The records sit below. Return every line in them that holds the word "vase".

Records from a collection

[Start of Attachment]

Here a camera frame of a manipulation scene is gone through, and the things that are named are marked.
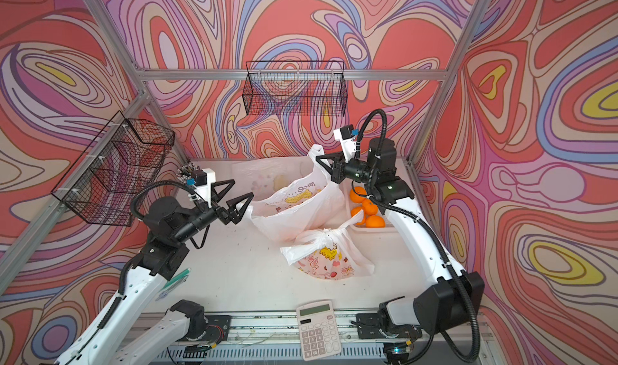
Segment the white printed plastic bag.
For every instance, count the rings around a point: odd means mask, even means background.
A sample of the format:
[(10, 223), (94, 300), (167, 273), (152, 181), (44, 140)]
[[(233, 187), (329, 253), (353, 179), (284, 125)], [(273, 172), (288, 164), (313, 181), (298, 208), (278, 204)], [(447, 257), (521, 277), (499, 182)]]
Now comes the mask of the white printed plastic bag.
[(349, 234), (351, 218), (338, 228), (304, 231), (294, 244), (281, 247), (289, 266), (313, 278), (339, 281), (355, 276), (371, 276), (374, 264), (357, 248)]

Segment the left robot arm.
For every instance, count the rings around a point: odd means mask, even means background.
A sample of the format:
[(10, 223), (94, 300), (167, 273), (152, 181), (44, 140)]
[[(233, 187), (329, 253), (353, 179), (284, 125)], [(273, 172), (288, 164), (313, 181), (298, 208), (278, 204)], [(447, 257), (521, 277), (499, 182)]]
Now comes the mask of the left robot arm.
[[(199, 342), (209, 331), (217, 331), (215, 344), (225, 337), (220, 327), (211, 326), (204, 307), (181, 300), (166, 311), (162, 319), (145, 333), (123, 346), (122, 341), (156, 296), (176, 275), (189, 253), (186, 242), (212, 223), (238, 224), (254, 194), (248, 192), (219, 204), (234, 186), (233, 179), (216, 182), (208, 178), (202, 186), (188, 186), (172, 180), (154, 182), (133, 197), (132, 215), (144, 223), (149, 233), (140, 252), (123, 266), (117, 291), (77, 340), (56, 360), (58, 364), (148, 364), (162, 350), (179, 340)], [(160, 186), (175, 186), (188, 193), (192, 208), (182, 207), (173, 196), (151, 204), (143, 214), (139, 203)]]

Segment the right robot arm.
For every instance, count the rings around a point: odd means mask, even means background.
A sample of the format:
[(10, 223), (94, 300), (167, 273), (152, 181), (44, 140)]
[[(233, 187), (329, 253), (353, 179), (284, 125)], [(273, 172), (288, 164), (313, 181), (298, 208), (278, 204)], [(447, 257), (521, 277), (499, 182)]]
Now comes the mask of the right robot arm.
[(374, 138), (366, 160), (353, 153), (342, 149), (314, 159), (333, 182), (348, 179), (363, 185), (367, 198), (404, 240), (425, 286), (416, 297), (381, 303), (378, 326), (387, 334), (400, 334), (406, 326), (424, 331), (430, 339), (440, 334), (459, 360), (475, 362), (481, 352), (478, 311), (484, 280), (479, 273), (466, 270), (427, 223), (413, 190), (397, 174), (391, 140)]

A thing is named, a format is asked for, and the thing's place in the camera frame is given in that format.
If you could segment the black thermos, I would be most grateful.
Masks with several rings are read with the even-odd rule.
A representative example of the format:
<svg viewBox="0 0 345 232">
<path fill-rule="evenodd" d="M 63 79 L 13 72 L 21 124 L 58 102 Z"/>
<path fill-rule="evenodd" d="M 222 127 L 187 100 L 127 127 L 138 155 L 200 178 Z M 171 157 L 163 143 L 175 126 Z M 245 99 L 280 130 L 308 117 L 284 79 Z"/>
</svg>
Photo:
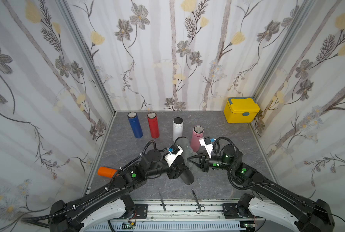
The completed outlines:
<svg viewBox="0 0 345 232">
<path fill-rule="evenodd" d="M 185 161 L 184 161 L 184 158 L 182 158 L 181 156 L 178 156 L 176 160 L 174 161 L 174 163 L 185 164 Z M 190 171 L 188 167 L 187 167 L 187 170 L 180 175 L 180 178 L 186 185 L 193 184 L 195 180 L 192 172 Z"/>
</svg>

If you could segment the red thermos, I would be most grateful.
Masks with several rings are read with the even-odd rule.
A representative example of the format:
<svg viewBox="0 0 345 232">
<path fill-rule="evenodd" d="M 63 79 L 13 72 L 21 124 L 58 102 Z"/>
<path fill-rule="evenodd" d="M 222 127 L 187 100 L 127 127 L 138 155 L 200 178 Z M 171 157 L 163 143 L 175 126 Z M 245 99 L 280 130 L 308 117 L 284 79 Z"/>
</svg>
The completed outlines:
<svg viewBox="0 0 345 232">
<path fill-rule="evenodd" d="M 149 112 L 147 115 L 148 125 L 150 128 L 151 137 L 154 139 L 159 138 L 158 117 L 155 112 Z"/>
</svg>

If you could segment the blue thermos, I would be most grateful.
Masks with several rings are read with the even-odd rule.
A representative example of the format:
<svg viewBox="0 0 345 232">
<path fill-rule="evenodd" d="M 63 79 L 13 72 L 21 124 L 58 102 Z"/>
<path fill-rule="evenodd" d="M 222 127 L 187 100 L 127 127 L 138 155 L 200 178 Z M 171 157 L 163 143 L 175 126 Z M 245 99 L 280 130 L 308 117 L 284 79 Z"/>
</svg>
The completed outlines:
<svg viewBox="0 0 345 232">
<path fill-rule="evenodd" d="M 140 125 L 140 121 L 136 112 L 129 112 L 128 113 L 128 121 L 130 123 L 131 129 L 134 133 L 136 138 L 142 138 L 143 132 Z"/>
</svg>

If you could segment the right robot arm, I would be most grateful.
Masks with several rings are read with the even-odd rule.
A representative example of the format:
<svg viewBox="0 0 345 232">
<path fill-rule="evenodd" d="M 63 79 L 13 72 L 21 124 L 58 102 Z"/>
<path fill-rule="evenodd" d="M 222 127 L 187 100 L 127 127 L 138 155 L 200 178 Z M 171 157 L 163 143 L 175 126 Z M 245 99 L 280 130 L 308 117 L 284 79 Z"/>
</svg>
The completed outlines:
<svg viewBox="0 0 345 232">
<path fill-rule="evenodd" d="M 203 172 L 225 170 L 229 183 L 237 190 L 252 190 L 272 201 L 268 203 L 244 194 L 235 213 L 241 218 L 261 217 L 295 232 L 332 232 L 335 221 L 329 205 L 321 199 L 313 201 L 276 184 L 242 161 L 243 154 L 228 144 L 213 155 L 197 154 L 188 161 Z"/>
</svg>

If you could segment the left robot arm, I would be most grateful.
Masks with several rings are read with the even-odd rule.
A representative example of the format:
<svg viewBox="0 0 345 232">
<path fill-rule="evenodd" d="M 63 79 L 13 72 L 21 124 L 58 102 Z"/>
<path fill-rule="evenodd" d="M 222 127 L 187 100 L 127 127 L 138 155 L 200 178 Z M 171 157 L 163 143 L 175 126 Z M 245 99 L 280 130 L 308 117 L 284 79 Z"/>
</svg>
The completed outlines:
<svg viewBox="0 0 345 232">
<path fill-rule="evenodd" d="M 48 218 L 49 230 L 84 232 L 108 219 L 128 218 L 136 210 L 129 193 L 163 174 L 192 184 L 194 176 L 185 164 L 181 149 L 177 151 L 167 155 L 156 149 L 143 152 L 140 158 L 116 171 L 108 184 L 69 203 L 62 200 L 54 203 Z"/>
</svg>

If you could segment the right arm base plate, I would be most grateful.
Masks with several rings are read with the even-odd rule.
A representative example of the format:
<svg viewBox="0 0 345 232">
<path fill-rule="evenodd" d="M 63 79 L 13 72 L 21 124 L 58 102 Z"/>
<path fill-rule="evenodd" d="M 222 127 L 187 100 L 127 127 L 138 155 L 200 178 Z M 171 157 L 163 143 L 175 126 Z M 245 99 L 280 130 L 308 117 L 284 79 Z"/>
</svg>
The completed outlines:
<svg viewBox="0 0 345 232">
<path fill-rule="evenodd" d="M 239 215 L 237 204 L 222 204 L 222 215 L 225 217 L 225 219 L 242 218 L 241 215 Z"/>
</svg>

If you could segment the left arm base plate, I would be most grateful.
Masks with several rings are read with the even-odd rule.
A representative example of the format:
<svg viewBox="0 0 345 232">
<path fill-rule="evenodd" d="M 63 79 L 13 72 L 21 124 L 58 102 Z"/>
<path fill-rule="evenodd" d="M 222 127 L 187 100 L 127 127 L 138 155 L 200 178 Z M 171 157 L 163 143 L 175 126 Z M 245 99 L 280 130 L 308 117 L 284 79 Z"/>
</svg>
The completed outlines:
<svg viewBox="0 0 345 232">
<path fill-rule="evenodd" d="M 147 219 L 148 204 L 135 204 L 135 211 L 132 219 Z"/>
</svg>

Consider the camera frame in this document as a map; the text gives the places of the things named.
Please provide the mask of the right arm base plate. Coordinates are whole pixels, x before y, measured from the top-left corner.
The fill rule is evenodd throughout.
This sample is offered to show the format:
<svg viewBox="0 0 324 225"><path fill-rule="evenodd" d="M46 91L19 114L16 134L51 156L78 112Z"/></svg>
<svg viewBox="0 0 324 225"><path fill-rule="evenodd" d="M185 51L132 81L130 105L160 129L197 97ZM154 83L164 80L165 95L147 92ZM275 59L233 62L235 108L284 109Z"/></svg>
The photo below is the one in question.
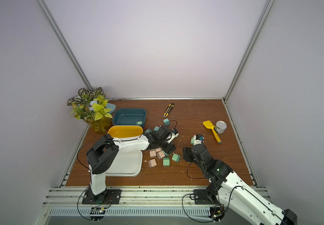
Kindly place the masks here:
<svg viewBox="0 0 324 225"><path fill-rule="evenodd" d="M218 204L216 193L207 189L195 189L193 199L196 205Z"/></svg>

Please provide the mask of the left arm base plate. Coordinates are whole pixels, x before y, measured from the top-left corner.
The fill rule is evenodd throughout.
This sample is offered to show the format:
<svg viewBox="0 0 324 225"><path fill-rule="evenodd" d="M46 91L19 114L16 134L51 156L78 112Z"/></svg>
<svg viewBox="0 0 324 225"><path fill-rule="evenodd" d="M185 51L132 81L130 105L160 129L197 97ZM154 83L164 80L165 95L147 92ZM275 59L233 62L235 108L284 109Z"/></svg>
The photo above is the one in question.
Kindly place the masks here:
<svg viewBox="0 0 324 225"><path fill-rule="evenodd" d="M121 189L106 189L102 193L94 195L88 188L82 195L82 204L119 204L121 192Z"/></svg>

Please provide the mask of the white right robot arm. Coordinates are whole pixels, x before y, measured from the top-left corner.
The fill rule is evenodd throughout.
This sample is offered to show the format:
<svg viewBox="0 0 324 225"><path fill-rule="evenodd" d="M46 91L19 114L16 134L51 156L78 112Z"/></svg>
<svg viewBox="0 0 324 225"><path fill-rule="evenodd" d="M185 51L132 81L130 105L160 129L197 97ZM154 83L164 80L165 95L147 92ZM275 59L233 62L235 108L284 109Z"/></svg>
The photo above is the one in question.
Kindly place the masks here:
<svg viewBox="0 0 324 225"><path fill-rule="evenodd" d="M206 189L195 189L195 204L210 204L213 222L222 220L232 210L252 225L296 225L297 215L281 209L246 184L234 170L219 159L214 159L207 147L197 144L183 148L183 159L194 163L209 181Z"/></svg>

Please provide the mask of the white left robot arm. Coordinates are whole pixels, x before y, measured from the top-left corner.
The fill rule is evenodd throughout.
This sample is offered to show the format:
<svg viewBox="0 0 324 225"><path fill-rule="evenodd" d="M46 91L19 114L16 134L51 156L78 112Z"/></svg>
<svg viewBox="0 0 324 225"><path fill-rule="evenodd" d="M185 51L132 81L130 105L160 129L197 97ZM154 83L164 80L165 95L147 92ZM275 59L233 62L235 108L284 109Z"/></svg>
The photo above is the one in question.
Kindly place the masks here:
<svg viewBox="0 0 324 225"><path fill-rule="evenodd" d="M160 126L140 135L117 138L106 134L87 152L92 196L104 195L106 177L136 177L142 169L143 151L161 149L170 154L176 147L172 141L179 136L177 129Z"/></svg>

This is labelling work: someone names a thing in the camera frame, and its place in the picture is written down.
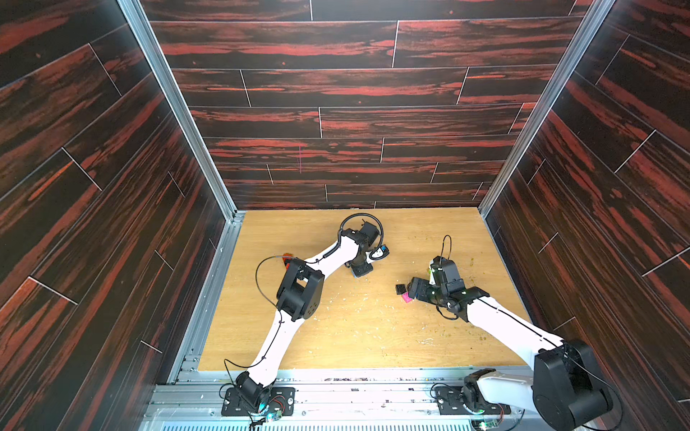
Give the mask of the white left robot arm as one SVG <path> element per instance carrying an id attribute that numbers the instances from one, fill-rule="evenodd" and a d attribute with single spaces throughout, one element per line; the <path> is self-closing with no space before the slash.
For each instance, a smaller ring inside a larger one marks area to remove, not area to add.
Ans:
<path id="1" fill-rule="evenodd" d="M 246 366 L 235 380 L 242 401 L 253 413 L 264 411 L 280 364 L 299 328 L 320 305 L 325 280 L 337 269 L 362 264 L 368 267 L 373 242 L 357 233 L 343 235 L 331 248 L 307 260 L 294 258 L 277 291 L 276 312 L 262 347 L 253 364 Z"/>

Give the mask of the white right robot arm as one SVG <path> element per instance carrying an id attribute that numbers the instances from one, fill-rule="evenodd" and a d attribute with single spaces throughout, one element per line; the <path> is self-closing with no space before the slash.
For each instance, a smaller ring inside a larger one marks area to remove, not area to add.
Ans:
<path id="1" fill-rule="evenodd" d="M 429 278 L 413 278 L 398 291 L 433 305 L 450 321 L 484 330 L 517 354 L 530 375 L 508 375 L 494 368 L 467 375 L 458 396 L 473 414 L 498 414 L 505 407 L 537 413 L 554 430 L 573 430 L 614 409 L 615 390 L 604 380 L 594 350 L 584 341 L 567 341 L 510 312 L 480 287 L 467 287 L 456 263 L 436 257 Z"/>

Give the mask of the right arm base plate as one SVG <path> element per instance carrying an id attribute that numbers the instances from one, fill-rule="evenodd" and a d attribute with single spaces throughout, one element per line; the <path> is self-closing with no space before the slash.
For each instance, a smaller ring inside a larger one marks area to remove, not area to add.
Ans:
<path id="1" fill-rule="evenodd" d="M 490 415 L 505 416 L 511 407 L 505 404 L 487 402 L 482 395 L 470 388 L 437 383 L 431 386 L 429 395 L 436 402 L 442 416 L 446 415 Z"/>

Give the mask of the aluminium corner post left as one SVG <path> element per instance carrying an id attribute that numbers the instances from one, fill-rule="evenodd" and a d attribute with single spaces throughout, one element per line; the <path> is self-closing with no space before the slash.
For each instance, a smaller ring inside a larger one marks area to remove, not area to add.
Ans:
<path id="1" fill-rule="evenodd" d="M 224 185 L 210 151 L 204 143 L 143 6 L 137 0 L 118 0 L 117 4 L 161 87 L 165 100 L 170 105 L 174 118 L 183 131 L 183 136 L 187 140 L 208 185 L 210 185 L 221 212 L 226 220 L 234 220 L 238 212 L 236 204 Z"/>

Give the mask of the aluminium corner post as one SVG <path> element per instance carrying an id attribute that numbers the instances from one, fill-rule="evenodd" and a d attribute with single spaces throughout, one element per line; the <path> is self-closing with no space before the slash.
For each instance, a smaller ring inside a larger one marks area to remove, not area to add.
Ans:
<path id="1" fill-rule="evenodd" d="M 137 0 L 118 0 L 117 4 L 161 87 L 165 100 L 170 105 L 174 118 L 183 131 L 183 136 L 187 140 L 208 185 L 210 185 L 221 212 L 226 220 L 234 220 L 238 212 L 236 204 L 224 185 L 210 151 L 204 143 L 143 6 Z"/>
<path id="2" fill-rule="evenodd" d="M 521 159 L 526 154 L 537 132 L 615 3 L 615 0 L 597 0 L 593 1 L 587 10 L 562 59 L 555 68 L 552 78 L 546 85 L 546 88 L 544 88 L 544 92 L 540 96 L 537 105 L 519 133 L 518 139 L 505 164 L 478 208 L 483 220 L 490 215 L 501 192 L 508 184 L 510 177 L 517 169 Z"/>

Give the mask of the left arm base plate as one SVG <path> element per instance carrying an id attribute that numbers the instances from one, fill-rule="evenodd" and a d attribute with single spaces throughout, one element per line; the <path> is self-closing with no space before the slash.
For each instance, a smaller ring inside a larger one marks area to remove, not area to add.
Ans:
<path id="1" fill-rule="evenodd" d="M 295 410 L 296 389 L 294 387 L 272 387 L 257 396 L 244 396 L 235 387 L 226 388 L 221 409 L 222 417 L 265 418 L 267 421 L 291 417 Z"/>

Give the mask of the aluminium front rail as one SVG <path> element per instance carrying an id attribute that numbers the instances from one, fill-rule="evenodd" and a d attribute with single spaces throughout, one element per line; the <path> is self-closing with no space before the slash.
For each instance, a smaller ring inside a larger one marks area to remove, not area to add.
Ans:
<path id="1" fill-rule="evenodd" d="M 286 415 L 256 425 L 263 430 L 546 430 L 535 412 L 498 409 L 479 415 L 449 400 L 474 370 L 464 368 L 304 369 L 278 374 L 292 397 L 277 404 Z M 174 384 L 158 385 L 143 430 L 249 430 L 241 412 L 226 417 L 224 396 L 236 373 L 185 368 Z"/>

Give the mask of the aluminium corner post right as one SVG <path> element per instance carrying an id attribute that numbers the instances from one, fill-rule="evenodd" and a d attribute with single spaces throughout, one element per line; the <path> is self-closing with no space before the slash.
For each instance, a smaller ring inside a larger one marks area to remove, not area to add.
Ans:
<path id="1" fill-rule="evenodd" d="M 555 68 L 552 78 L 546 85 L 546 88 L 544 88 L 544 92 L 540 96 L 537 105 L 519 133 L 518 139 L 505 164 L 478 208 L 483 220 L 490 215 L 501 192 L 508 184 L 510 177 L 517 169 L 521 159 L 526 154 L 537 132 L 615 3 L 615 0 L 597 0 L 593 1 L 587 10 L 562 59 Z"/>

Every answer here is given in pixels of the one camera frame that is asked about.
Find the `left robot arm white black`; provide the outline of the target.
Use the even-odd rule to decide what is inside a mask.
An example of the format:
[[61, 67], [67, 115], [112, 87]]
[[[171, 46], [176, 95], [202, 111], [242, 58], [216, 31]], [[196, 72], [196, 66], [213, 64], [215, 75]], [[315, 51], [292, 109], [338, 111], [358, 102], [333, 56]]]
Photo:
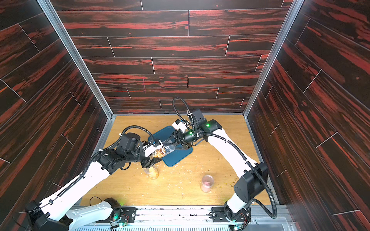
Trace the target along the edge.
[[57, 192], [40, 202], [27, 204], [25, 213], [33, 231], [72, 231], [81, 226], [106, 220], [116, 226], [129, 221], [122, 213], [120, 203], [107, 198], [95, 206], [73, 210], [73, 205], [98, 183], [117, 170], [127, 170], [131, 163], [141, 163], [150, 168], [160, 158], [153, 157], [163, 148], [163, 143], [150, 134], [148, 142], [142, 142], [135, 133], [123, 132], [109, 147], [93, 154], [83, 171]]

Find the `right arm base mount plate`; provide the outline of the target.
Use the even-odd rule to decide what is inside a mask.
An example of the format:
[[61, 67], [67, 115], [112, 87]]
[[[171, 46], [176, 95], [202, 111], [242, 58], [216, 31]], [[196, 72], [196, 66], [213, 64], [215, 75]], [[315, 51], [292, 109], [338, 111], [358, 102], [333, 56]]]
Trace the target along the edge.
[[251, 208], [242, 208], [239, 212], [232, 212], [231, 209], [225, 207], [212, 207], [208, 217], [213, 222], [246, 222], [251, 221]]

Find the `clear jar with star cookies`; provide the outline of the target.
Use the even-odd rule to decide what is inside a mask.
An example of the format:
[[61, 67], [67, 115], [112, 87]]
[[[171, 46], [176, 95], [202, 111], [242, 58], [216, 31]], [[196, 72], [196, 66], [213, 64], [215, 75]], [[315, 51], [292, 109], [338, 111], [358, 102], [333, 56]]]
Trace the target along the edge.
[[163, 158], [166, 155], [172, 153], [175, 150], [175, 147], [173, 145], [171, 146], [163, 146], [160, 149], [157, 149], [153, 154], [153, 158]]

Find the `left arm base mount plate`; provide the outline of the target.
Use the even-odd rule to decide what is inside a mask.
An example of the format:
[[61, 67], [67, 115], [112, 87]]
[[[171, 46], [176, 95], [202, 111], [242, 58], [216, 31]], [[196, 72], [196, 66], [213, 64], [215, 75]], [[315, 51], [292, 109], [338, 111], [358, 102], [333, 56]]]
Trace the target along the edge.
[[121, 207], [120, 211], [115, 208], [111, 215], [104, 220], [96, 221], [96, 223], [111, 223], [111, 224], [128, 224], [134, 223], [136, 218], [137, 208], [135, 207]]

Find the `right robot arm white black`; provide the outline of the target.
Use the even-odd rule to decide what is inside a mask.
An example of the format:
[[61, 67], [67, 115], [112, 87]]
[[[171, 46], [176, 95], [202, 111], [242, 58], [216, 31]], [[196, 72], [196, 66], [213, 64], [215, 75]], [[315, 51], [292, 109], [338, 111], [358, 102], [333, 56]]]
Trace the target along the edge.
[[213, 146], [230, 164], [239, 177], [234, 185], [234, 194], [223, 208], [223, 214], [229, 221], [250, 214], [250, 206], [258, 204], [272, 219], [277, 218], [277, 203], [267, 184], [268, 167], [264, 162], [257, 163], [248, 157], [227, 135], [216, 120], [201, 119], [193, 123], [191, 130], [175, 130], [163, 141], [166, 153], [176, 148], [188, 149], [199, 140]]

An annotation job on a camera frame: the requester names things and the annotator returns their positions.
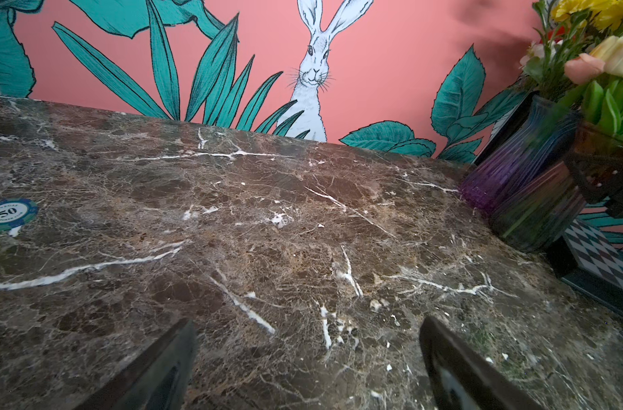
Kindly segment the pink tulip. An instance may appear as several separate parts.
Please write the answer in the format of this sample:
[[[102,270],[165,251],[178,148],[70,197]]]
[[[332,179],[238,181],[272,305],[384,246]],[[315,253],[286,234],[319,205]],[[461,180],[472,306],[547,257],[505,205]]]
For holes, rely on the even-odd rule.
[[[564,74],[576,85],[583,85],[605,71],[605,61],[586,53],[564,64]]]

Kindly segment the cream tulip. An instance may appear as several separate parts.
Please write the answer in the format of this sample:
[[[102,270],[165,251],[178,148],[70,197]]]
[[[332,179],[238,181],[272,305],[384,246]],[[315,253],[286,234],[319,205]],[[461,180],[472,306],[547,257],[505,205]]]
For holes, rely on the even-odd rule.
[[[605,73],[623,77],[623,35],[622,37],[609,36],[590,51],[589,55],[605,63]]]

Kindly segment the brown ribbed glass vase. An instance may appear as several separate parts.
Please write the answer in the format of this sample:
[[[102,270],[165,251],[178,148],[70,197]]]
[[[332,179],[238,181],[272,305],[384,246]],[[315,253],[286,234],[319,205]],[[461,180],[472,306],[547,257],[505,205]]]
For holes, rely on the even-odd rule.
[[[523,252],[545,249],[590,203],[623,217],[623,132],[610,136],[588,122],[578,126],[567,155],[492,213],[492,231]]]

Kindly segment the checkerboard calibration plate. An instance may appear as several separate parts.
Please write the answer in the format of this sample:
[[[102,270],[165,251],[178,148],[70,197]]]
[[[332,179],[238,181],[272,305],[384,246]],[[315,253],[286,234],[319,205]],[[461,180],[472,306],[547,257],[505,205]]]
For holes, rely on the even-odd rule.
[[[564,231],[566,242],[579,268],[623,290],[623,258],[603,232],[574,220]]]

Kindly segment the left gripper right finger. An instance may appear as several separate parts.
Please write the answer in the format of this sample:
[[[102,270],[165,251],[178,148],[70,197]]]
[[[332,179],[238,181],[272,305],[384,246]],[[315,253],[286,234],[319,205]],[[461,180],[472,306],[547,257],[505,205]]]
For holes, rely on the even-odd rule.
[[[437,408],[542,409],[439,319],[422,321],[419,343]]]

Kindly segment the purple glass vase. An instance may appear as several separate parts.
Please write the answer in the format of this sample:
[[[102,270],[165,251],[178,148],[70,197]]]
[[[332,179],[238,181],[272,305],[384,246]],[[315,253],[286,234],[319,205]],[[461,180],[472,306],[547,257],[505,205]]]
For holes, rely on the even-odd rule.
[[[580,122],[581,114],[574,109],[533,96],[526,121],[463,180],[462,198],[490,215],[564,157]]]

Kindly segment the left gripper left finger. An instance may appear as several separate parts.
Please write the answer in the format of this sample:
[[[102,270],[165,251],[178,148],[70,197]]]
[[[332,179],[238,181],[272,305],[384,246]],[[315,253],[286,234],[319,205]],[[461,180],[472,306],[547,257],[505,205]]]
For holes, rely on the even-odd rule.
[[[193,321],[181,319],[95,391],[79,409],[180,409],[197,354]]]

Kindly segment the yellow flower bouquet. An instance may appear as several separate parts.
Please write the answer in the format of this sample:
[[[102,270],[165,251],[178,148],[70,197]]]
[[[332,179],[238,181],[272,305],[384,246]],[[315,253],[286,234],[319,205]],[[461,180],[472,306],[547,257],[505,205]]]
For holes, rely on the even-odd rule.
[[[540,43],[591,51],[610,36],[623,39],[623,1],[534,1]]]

[End of Attachment]

WRITTEN RESPONSE —
Kindly segment the brown ribbed glass vase. An instance may appear as several separate parts.
Kindly segment the purple glass vase. An instance may appear as several separate parts.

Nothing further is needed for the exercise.